Van Morrison (11), pélerinage murmuré

Rédigé par Rock critique / 08 janvier 2016 /

Le barde alors déborde. Au troisième pas de sa renaissance, une grosse vingtaine de titres, une somme. Gonflé, il appelle ça Hymns to the Silence. Rien d'impertinent. C'est juste que pour atteindre certaine zénitude ou dépouillement, Morrison emprunte des tas de chemins, tantôt sinueux, tantôt droits comme l'allée tracée vers quelque nef d'un trait plus ferme. Il aime marcher. Ça lui procure un début d'apaisement — qu'on ne s'y trompe pas, et Some peace of mind met les points sur les i : rien n'est gagné, il cherche encore. Sa mauvaise humeur peut en un déclic reprendre une nouvelle fois le dessus (Professional jealousy). La ballade aiguise aussi les souvenirs. Ce sont les meilleurs recoins du double-album : à côté des hymnes solennels (By his grace, Be thou my vision…) fleurissent les réminiscences et revoici les contours du pays d'Astral Weeks, les mêmes rues reparcourues, les après-midi mordorés, les figures d'un passé ressurgi des limbes, les sons du silence, les paradis perdus.

Take me back est le long générique de cette veine-là. Oh, le temps où tout sous le ciel avait plus de sens… La musique rare filtrée par les ondes radio… Le vernis de sagesse déposé par les années se craquèle à la moindre occasion.
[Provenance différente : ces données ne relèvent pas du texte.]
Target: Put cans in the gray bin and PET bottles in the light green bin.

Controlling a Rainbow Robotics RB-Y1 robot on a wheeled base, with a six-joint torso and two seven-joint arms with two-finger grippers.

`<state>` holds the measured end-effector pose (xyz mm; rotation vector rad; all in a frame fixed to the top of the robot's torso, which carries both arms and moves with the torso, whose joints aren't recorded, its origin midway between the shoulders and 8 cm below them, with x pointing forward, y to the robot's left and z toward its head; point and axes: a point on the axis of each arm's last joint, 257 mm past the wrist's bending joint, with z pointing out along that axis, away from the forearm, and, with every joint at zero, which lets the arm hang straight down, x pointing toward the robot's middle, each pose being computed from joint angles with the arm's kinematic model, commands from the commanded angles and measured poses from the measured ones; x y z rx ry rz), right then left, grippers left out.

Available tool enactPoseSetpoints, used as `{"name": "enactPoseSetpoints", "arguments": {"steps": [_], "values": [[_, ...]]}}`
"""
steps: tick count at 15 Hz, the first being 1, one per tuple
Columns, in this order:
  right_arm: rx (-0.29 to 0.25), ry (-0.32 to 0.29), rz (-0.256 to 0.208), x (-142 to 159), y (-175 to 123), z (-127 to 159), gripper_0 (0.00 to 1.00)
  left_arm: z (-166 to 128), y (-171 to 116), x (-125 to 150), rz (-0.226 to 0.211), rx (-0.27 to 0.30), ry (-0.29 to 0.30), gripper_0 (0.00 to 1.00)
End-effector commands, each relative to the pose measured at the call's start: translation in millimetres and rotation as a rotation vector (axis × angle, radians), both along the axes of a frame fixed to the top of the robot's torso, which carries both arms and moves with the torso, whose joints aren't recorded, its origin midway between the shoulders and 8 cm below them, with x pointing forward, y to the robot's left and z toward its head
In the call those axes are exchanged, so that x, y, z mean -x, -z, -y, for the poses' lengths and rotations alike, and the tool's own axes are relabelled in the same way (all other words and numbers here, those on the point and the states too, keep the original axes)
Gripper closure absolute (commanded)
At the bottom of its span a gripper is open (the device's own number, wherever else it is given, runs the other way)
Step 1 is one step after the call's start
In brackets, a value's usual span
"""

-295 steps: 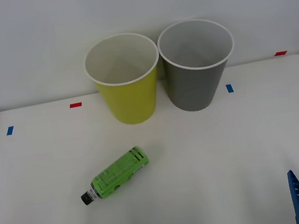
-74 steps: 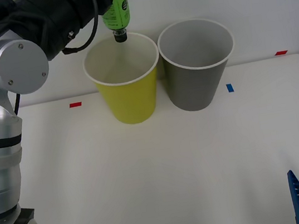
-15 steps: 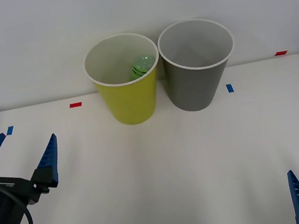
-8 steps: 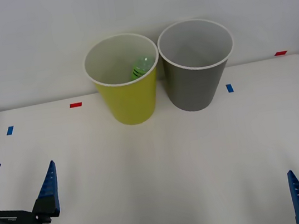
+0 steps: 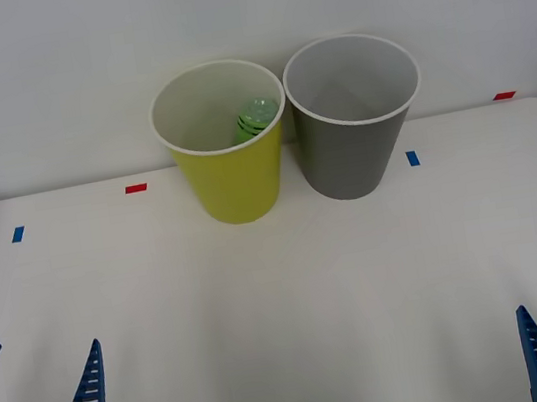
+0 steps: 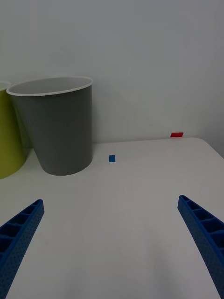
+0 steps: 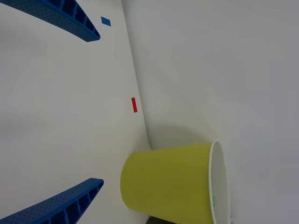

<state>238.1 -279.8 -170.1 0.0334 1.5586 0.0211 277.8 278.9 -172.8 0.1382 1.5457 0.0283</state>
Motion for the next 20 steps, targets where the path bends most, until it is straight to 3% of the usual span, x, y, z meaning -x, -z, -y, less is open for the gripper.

Passe la silhouette hasardeuse d'un Village idiot : he's complicated… he's got a simple mind… Se dessine l'esquisse d'un Van bedonnant prêt à jouer l'idiot du village global rock, lui qui mit tant de zèle à en fuir le cirque. On tourne au coin de la rue, modeste alignement de maisons collées les unes aux autres et Van Morrison baisse la voix, chuchote, attention, son enfance veille, on le regarde, on l'écoute, c'est Hyndford Street.

Il est né là, des images gravées à jamais en lui rôdent encore entre ces bâtisses en brique, près de la Beechie River, des noms reviennent, mantras murmurés, Abetta Parade, Orangefield, St Donards Church… Pas un passage des aveux, juste un retour cyclique, cérémonie secrète, célébration muette, ou presque.